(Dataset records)
-*-

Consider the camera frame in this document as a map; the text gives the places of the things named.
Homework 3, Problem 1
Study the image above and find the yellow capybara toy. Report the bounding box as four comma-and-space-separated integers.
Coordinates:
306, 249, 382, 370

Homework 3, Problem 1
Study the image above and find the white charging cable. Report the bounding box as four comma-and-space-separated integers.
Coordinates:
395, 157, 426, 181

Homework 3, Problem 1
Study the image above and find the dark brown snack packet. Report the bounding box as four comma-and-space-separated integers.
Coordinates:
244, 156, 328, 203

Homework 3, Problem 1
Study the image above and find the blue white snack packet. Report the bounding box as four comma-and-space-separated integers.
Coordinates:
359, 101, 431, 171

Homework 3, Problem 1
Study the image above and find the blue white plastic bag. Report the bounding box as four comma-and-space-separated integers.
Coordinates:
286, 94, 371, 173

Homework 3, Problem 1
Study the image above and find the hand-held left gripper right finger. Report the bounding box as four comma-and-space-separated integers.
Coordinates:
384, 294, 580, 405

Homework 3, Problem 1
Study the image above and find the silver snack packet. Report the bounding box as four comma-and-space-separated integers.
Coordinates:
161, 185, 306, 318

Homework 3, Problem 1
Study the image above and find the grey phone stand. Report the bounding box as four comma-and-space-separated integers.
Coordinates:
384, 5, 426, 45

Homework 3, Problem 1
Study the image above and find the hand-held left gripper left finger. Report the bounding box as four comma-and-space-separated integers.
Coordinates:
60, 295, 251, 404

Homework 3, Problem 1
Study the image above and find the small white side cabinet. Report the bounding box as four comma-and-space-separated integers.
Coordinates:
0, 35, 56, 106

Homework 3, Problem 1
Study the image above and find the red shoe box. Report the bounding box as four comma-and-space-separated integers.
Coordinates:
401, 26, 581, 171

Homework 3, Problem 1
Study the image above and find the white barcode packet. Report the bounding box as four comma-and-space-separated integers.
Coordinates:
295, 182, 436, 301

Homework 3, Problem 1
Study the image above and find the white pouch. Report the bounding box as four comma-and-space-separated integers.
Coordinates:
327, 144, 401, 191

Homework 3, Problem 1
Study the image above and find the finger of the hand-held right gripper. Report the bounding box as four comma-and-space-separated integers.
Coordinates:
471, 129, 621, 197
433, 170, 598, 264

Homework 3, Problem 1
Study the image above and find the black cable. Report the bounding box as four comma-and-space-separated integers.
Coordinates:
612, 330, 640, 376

-*-

**WORK INSTRUCTIONS**
All the data is to be copied over exactly as it stands.

**RESULT OF THIS EXERCISE**
Consider the camera frame in this document as a map; the text gives the places of the things named.
Homework 3, Problem 1
Study the image above and find the yellow capybara toy. Report the bounding box as four comma-and-space-separated integers.
Coordinates:
306, 249, 382, 370

Homework 3, Problem 1
Study the image above and find the white charging cable. Report the bounding box as four comma-and-space-separated integers.
Coordinates:
395, 157, 426, 181

Homework 3, Problem 1
Study the image above and find the dark brown snack packet. Report the bounding box as four comma-and-space-separated integers.
Coordinates:
244, 156, 328, 203

Homework 3, Problem 1
Study the image above and find the blue white snack packet. Report the bounding box as four comma-and-space-separated integers.
Coordinates:
359, 101, 431, 171

Homework 3, Problem 1
Study the image above and find the blue white plastic bag. Report the bounding box as four comma-and-space-separated integers.
Coordinates:
286, 94, 371, 173

Homework 3, Problem 1
Study the image above and find the hand-held left gripper right finger. Report the bounding box as four comma-and-space-separated integers.
Coordinates:
384, 294, 580, 405

Homework 3, Problem 1
Study the image above and find the silver snack packet. Report the bounding box as four comma-and-space-separated integers.
Coordinates:
161, 185, 306, 318

Homework 3, Problem 1
Study the image above and find the grey phone stand. Report the bounding box as four comma-and-space-separated integers.
Coordinates:
384, 5, 426, 45

Homework 3, Problem 1
Study the image above and find the hand-held left gripper left finger. Report the bounding box as four comma-and-space-separated integers.
Coordinates:
60, 295, 251, 404

Homework 3, Problem 1
Study the image above and find the small white side cabinet. Report the bounding box as four comma-and-space-separated integers.
Coordinates:
0, 35, 56, 106

Homework 3, Problem 1
Study the image above and find the red shoe box. Report the bounding box as four comma-and-space-separated integers.
Coordinates:
401, 26, 581, 171

Homework 3, Problem 1
Study the image above and find the white barcode packet. Report the bounding box as four comma-and-space-separated integers.
Coordinates:
295, 182, 436, 301

Homework 3, Problem 1
Study the image above and find the white pouch. Report the bounding box as four comma-and-space-separated integers.
Coordinates:
327, 144, 401, 191

Homework 3, Problem 1
Study the image above and find the finger of the hand-held right gripper. Report the bounding box as four comma-and-space-separated integers.
Coordinates:
471, 129, 621, 197
433, 170, 598, 264

Homework 3, Problem 1
Study the image above and find the black cable. Report the bounding box as four comma-and-space-separated integers.
Coordinates:
612, 330, 640, 376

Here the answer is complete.